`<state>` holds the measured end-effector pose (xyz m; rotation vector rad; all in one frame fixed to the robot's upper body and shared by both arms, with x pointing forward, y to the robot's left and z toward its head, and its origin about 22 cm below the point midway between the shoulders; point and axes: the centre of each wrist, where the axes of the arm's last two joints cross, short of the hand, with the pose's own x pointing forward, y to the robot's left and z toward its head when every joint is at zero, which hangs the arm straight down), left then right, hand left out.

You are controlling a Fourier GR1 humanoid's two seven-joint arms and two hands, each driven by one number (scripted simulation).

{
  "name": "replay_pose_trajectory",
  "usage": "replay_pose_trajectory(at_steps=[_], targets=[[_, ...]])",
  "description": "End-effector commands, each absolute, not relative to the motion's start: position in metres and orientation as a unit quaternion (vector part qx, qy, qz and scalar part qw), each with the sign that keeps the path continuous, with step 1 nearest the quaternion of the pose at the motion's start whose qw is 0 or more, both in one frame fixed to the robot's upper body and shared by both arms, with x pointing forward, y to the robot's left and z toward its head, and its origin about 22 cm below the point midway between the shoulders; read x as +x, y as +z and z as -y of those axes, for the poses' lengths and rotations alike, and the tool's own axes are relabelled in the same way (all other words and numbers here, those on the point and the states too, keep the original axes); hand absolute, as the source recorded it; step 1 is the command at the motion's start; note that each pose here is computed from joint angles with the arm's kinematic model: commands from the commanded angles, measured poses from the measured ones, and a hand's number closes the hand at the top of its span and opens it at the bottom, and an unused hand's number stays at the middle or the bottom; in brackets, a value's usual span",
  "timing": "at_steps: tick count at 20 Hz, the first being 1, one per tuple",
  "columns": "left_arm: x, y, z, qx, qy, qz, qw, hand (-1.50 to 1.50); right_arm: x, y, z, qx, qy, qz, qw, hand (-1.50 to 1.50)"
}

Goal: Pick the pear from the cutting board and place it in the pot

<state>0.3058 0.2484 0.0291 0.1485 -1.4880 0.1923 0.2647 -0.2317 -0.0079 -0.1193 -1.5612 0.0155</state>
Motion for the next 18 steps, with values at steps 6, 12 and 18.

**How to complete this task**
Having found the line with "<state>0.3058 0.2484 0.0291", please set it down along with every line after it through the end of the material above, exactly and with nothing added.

**Output below**
<state>0.3058 0.2484 0.0291 0.1485 -1.4880 0.1923 0.2647 -0.2317 -0.0079 -0.1193 -1.5612 0.0155</state>
Motion for the next 18 steps, with values at steps 6, 12 and 18.

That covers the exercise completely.